Your goal: A single number is wanted: how many lines of the data include the string "camera".

Source material:
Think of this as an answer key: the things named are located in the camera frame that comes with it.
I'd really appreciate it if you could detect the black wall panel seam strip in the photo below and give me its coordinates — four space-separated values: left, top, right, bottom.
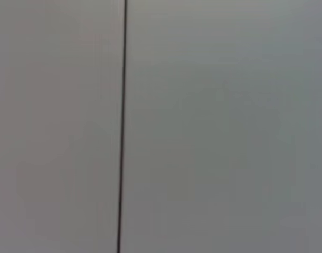
116 0 128 253

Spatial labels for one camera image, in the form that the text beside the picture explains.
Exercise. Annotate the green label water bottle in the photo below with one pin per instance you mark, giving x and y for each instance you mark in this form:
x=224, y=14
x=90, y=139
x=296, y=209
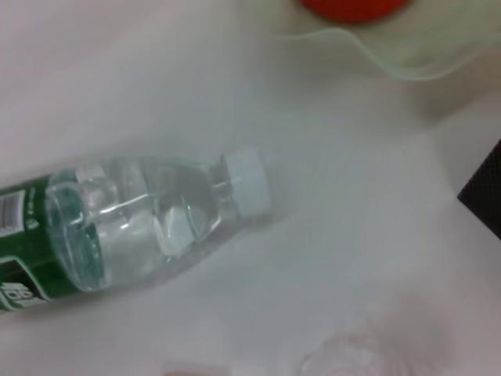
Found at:
x=117, y=219

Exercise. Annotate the white paper ball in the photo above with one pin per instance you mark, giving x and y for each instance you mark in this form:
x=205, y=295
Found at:
x=352, y=352

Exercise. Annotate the red-orange toy orange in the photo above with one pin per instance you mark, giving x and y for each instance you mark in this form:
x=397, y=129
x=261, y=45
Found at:
x=352, y=9

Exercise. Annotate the translucent green fruit plate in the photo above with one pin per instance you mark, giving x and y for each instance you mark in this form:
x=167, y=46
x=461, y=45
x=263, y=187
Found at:
x=430, y=39

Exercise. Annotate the black mesh pen holder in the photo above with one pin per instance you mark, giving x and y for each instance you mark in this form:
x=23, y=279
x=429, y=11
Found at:
x=485, y=196

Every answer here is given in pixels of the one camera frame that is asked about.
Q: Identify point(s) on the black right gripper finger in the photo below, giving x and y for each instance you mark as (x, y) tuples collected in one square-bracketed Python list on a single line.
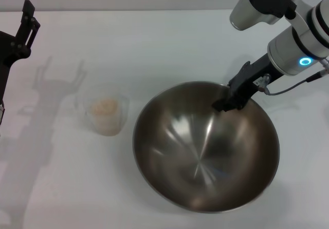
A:
[(236, 98), (239, 75)]

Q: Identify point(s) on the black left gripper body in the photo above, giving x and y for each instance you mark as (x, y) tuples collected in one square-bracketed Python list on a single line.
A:
[(7, 49)]

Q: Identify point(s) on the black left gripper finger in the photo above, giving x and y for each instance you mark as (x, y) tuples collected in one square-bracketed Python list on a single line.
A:
[(27, 28)]

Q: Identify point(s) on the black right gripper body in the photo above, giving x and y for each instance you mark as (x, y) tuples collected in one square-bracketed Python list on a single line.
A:
[(259, 72)]

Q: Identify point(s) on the large stainless steel bowl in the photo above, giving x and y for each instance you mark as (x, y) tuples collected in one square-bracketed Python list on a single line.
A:
[(192, 149)]

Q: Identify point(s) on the white rice grains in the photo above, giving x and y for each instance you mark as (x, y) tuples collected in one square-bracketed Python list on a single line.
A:
[(105, 108)]

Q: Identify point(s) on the clear plastic measuring cup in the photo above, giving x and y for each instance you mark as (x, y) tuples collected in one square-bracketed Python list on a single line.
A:
[(120, 105)]

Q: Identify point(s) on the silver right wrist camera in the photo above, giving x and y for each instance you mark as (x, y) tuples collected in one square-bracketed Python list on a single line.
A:
[(246, 8)]

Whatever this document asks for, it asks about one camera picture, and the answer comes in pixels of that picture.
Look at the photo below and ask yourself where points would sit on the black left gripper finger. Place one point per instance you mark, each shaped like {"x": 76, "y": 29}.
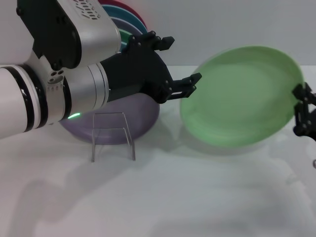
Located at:
{"x": 161, "y": 43}
{"x": 182, "y": 87}

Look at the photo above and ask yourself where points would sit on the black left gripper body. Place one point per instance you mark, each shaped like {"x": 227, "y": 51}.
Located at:
{"x": 138, "y": 71}

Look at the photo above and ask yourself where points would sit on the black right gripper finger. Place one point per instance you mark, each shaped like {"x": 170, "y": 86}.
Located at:
{"x": 302, "y": 92}
{"x": 302, "y": 123}

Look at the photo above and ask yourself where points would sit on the light green plate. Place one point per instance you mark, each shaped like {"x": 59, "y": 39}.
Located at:
{"x": 234, "y": 98}

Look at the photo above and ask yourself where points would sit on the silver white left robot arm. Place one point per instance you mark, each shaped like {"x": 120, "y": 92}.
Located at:
{"x": 14, "y": 98}

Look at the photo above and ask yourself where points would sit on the dark green plate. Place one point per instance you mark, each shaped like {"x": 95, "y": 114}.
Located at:
{"x": 124, "y": 34}

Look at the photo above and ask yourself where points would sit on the grey purple plate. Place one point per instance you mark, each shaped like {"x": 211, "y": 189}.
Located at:
{"x": 126, "y": 24}

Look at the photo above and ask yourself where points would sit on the lilac plate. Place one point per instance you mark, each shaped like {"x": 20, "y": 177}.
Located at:
{"x": 138, "y": 118}

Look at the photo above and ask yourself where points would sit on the teal blue plate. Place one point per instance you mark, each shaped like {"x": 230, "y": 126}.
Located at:
{"x": 123, "y": 12}

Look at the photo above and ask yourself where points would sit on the dark red plate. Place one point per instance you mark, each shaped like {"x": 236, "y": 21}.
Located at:
{"x": 118, "y": 2}

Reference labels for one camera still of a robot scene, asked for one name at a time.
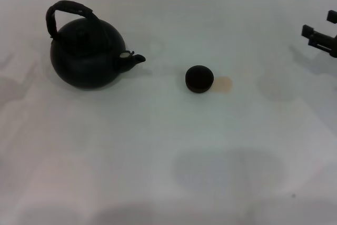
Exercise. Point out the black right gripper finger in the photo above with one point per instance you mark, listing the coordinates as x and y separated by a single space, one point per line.
332 16
323 43

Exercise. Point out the small dark teacup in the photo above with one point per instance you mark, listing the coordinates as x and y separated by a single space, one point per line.
199 80

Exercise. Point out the pale brown tea spill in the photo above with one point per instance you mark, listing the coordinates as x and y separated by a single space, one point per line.
225 85

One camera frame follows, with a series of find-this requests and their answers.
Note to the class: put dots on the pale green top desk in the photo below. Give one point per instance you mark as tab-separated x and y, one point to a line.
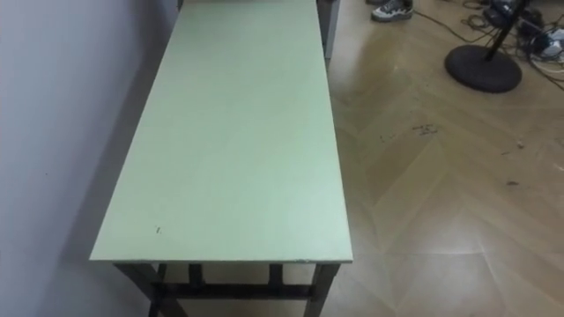
233	145

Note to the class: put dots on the black round base stand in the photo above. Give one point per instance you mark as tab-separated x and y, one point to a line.
483	66

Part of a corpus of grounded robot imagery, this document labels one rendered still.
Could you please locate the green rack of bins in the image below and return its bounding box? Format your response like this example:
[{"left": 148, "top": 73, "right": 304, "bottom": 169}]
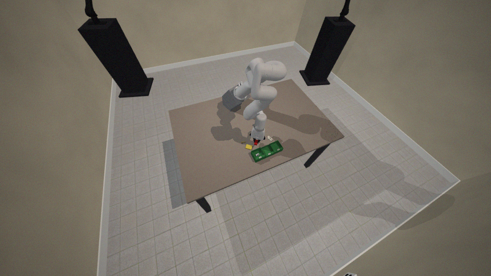
[{"left": 251, "top": 140, "right": 283, "bottom": 162}]

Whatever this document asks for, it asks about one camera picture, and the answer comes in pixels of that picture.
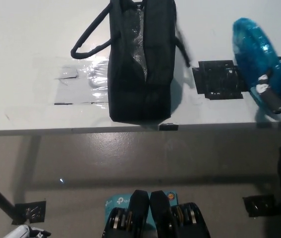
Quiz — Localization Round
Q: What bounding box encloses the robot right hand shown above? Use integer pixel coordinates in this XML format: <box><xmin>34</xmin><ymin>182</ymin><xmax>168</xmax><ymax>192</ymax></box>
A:
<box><xmin>250</xmin><ymin>56</ymin><xmax>281</xmax><ymax>119</ymax></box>

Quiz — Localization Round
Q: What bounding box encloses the clear plastic tape sheet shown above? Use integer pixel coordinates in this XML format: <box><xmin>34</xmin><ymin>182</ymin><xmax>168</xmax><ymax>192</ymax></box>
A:
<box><xmin>31</xmin><ymin>57</ymin><xmax>110</xmax><ymax>107</ymax></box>

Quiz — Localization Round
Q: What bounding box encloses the blue-wrapped stack of plates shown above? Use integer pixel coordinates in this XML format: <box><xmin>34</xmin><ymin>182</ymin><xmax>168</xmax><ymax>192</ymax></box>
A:
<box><xmin>231</xmin><ymin>17</ymin><xmax>281</xmax><ymax>112</ymax></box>

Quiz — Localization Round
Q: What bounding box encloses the black fabric tote bag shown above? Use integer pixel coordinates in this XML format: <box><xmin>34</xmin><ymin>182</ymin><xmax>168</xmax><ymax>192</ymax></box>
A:
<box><xmin>70</xmin><ymin>0</ymin><xmax>193</xmax><ymax>124</ymax></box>

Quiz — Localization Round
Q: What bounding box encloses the large black tape patch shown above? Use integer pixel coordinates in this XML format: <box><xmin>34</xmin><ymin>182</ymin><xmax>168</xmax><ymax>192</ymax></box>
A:
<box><xmin>191</xmin><ymin>59</ymin><xmax>251</xmax><ymax>100</ymax></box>

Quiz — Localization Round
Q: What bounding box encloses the teal tp-link box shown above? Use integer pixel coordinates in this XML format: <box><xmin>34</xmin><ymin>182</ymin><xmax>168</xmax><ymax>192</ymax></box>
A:
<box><xmin>105</xmin><ymin>192</ymin><xmax>179</xmax><ymax>225</ymax></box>

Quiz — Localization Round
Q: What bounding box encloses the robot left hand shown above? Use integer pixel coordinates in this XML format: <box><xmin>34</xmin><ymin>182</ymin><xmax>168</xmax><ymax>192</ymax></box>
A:
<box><xmin>6</xmin><ymin>224</ymin><xmax>52</xmax><ymax>238</ymax></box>

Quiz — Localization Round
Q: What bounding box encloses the small black tape strip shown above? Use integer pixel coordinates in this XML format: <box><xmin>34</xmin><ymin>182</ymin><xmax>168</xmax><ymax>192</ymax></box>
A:
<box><xmin>159</xmin><ymin>122</ymin><xmax>178</xmax><ymax>131</ymax></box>

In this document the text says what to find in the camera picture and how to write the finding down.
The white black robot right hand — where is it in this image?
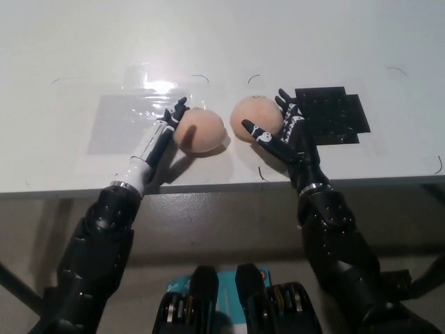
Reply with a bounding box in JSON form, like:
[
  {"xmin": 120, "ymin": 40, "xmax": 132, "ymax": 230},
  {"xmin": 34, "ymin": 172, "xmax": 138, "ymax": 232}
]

Task answer: 9